It’s Not Just About the New Tuskulėnai “Peace Park” in Vilnius



O P I N I O N

by Milan Chersonski

Milan Chersonski (Chersonskij), longtime editor (1999-2011) of Jerusalem of Lithuania, quadrilingual (English-Lithuanian-Russian-Yiddish) newspaper of the Jewish Community of Lithuania, was previously (1979-1999) director of the Yiddish Folk Theater of Lithuania, which in Soviet times was the USSR’s only Yiddish amateur theater company. The views he expresses in DefendingHistory are his own. This is an authorized translation from the Russian original.

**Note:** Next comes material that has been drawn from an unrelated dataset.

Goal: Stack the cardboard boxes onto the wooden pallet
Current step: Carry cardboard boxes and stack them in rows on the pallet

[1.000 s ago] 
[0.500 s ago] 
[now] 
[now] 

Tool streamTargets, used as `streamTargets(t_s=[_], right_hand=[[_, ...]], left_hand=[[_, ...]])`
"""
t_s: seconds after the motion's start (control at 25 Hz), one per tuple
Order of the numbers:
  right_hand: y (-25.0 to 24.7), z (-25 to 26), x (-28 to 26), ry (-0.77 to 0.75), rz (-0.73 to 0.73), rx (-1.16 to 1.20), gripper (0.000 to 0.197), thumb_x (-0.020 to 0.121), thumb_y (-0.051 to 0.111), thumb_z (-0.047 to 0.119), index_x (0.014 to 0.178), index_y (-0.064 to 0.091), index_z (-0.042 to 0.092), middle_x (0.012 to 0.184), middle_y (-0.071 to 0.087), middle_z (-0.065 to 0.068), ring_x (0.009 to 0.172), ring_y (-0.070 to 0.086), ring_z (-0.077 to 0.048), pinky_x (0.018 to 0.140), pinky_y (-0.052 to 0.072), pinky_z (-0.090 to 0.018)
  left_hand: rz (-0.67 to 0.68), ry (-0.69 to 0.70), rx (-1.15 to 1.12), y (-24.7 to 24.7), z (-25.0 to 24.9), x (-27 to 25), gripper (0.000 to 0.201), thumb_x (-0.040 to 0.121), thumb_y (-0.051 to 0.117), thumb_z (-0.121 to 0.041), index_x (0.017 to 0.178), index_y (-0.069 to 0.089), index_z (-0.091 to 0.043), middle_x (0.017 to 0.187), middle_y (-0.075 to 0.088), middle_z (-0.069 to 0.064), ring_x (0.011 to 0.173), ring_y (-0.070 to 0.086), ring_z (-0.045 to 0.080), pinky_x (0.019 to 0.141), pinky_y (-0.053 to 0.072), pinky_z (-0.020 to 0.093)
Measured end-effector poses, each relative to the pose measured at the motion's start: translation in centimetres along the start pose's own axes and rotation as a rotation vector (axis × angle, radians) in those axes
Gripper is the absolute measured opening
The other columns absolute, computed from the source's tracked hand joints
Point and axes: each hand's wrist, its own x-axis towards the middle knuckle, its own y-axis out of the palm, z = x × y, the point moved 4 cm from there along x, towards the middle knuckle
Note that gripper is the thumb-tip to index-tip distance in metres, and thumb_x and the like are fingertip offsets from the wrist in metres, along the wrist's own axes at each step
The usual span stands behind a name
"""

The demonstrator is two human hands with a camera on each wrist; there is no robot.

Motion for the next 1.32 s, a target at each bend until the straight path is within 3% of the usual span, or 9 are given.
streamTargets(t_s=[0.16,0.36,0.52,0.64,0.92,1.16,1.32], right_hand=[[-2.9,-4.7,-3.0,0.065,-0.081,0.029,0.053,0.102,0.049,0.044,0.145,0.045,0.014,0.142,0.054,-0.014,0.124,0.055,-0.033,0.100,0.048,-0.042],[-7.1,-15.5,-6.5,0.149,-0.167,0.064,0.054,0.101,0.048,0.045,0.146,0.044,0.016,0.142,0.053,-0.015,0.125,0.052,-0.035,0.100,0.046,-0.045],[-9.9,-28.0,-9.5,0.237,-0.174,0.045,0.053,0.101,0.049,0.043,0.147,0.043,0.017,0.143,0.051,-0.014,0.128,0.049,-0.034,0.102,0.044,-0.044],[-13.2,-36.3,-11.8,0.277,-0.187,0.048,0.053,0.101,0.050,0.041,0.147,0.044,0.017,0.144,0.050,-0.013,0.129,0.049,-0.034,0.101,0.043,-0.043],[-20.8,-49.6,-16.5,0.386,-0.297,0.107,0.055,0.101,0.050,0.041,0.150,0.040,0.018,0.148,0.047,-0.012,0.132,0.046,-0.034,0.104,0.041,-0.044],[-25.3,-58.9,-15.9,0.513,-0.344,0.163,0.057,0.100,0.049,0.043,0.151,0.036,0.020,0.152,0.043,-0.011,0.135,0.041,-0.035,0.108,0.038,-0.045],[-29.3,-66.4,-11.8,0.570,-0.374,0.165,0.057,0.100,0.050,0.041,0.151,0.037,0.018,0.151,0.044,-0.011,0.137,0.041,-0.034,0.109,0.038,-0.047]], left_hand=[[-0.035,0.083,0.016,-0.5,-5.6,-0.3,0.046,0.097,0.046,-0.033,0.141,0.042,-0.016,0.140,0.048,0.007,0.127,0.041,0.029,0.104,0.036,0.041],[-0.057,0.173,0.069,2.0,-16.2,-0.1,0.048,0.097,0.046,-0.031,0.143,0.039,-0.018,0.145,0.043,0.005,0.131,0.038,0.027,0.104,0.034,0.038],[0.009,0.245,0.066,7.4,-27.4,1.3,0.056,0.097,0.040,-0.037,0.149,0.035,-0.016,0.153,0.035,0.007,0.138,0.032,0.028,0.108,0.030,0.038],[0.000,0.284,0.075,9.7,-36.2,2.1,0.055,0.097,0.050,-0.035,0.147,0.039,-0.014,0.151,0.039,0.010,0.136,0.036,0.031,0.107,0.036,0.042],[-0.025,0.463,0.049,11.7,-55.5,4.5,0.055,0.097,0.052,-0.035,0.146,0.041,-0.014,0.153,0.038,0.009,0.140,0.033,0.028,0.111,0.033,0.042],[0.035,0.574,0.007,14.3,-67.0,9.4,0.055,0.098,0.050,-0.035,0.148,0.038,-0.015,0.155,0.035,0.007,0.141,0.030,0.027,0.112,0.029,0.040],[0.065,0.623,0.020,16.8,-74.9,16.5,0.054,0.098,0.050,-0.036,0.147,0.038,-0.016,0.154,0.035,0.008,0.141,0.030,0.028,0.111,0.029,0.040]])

Photo: Milan Chersonski at this desk at the Jewish Community of Lithuania (image © 2012 Jurgita Kunigiškytė). Milan Chersonski section.


Can you imagine a European Union / NATO government investing millions in setting up a “Peace Park” in its beautiful capital city, in memory of people buried at the site of the park, when hundreds of them were Nazi collaborators who eagerly supported the annihilation of the Jewish population of their country?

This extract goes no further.